Germany appears to be the main target of the Europol scammers, though there have also been a few reported cases in France and Austria. Federal and state police have put out messages to warn citizens of the scheme and advise them to put the phone down. But investigations into the criminals have struggled to make progress, in part because it has been left to separate police forces in the 16 federal states to look into the matter individually, many of whom are time-poor and overstretched.
With previous waves of scam calls, investigators were eventually able to identify the criminal networks behind them: earlier this year, German police arrested several members of a Polish gang of scammers who had specialised in defrauding elderly people by posing as their grandchildren over the phone.
But tracking down the schemers behind the more technologically sophisticated Europol ploy poses more of a challenge. The Federal Network Agency has found that the calls, which have arrived in Germany via networks in India, Romania, Spain and other countries, are likely being routed across several borders to cover the fraudsters’ tracks.
In the few cases where police were able to track down the money that the criminals had persuaded their victims to transfer, it had ended up in bank accounts in Thailand.
In the absence of a breakthrough, authorities are banking on phone companies tightening their infrastructure in a way that would make it easier for customers to detect spoofed calls.
Germany’s Telecommunications Modernisation Act, which came into effect last December but allows a one-year implementation period, obliges phone providers operating in Germany to anonymise calls from a foreign network that try to disguise themselves as German numbers. A “No caller ID” message flashing up on a mobile phone screen would have a “warning effect”, the telecommunications regulator said.

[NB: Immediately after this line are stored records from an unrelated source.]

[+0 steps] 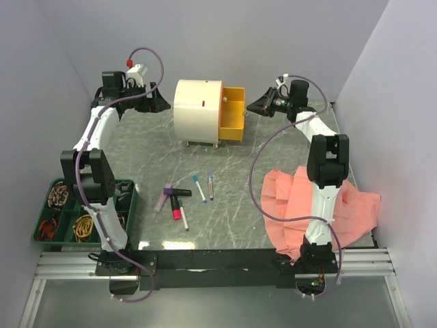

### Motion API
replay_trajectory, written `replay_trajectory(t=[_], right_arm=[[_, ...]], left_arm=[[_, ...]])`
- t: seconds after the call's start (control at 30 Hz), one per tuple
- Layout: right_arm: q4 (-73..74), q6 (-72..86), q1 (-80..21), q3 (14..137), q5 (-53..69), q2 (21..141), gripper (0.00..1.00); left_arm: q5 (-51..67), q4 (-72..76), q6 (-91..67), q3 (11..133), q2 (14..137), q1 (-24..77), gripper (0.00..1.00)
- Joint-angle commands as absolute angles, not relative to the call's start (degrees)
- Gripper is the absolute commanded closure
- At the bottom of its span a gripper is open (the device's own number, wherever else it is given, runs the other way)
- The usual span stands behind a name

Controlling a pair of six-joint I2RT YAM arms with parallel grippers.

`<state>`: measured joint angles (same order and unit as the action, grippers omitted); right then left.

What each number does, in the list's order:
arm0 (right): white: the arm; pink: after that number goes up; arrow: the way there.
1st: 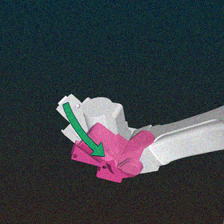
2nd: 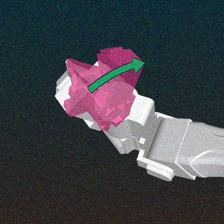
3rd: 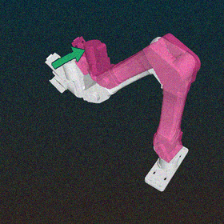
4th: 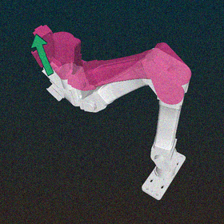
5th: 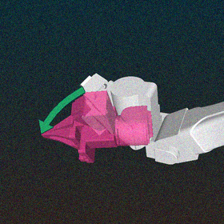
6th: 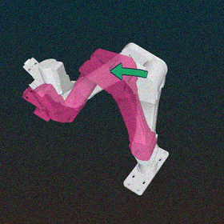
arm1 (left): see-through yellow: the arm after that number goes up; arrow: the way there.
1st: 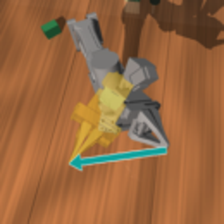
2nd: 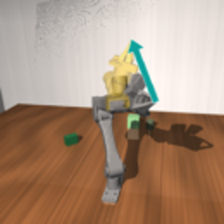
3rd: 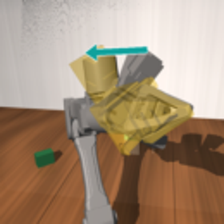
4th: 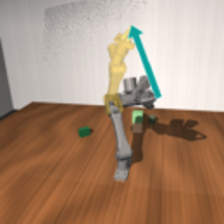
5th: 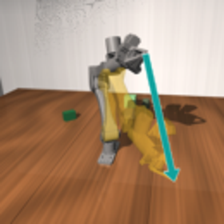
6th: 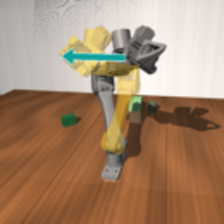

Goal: Sort the stationery into containers
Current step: Close the drawer in the storage box.

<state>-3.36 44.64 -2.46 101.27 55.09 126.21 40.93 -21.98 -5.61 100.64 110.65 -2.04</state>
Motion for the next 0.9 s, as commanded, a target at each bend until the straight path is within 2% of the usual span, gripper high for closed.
replay_trajectory(t=[0.0,0.87], right_arm=[[-3.3,43.8,-3.8,103.9,54.8,127.5,0.85],[-6.8,48.7,-11.4,108.5,54.6,132.2,0.83]], left_arm=[[43.2,-20.7,-5.1,101.8,110.7,-1.1,0.07],[42.4,-21.7,-3.2,100.5,109.2,1.1,0.06]])
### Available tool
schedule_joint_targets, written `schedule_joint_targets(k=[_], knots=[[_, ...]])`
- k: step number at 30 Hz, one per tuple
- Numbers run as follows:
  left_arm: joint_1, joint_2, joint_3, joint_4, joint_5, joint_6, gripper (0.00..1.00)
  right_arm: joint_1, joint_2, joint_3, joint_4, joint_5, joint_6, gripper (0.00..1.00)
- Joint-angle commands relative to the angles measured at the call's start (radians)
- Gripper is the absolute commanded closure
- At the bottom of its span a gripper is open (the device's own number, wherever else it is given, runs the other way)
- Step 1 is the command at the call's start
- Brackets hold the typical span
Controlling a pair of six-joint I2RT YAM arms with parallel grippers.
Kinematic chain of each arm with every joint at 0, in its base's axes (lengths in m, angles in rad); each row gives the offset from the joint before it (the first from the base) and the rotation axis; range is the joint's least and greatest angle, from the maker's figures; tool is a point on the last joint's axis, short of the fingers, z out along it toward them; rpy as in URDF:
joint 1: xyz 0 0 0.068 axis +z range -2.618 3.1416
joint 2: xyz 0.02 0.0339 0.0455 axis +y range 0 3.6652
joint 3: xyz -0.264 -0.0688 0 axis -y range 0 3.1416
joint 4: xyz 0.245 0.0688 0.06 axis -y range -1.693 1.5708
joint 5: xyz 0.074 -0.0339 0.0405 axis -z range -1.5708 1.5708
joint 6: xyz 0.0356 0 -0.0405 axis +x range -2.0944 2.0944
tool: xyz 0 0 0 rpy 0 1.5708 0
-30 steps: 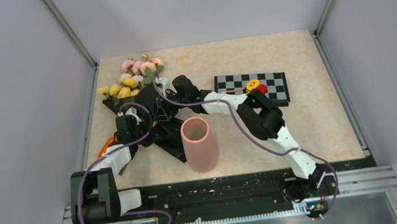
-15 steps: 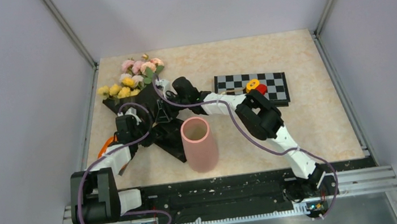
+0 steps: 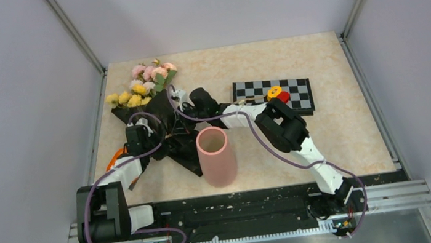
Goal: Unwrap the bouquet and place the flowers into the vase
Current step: Untie the ribbon from the wrapping paper.
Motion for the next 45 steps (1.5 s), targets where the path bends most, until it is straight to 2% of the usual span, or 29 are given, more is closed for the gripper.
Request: schedule_joint_targets(k=[1, 7, 12, 18, 20, 23, 25, 32, 45], knots=[[0.012, -0.003, 0.018, -0.020, -0.032, 0.001, 1.00, 0.024, -0.127, -0.107, 0.142, 0.068, 0.029, 1.00], [0.019, 0.002, 0.015, -0.021, -0.029, 0.001, 1.00, 0.024, -0.219, -0.227, 0.256, 0.192, 0.062, 1.00], [0.024, 0.010, 0.014, -0.020, -0.026, 0.001, 1.00, 0.015, -0.269, -0.305, 0.346, 0.236, 0.105, 1.00], [0.030, 0.007, 0.015, -0.020, -0.021, 0.001, 1.00, 0.002, -0.264, -0.322, 0.350, 0.244, 0.111, 1.00], [0.032, 0.007, 0.015, -0.021, -0.021, 0.002, 1.00, -0.006, -0.253, -0.318, 0.359, 0.189, 0.108, 1.00], [0.036, 0.009, 0.015, -0.022, -0.020, 0.007, 1.00, -0.010, -0.215, -0.241, 0.301, 0.061, 0.087, 1.00], [0.038, 0.011, 0.016, -0.020, -0.016, 0.006, 1.00, -0.010, -0.187, -0.185, 0.231, 0.033, 0.067, 0.95], [0.041, 0.007, 0.017, -0.020, -0.012, 0.005, 1.00, -0.010, -0.117, -0.112, 0.141, 0.040, 0.028, 0.82], [0.045, 0.013, 0.020, -0.019, -0.008, 0.005, 1.00, -0.011, -0.084, -0.101, 0.098, 0.071, -0.012, 0.75]])
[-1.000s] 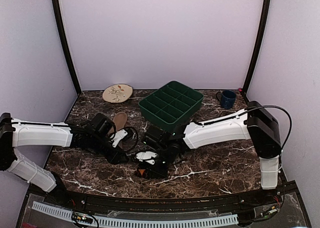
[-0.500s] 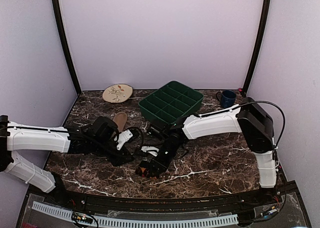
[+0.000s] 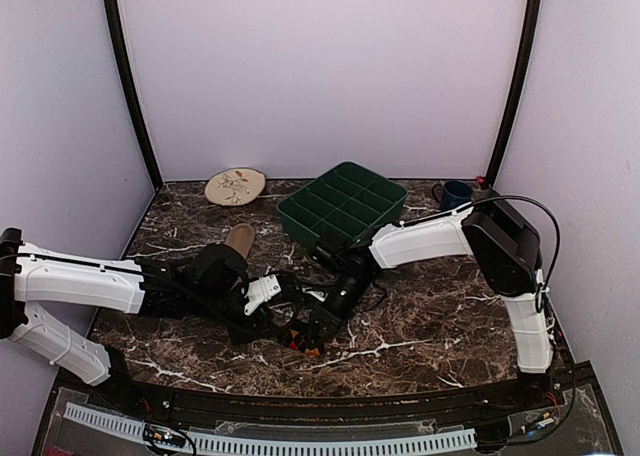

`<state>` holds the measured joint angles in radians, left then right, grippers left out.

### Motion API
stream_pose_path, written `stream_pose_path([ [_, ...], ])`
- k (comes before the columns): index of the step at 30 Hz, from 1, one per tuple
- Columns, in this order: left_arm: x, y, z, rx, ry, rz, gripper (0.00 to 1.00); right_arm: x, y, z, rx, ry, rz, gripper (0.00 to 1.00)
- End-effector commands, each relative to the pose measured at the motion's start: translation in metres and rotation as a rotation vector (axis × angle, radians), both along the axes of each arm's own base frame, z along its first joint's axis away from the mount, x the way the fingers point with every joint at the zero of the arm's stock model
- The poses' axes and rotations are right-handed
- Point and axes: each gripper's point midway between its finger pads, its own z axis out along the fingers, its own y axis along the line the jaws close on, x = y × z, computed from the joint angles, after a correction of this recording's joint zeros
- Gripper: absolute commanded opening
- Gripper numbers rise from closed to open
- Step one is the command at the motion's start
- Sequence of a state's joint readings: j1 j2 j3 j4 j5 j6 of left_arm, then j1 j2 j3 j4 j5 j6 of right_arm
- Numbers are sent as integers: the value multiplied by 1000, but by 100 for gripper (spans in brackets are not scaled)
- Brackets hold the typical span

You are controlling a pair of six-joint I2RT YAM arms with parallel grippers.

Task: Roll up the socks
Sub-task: Roll the sock at the center of the board.

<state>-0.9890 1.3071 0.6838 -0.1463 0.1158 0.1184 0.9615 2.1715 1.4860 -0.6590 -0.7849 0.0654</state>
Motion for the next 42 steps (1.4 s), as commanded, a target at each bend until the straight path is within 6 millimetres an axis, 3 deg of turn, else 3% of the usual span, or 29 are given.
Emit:
stream_pose_path([
  [1,-5,-16,4,34,-59,-100,39,-7,-16,-22,-107,108,-32,0],
  [10,-8,-28,-5,124,-149,-189,43,-2,-16,-18,-93,178,-74,0],
  [21,-12,-27,-31,308,-284,-320,44,-1,-14,-14,-89,212,-80,0],
  [31,0,-38,-22,315,-388,-330,44,2,-12,-10,-88,212,-77,0],
  [37,-6,-44,-16,289,-403,-370,44,4,-9,-9,-88,213,-72,0],
  [42,-13,-42,-26,313,-366,-404,44,5,-7,-8,-84,214,-72,0],
])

Deutsche Telekom, the largest phone provider working in Europe, said it was working to implement changes that went beyond the new act’s requirements.
Some experts question whether gaps in the current setup can be closed in such a way that fraudsters won’t be able to exploit them in the future. “No phone provider can ever guarantee that the caller ID showing up on your phone is the correct one,” said Frank Rieger, a spokesperson for the Chaos Computer Club hacking collective. “The infrastructure just isn’t set up for that.”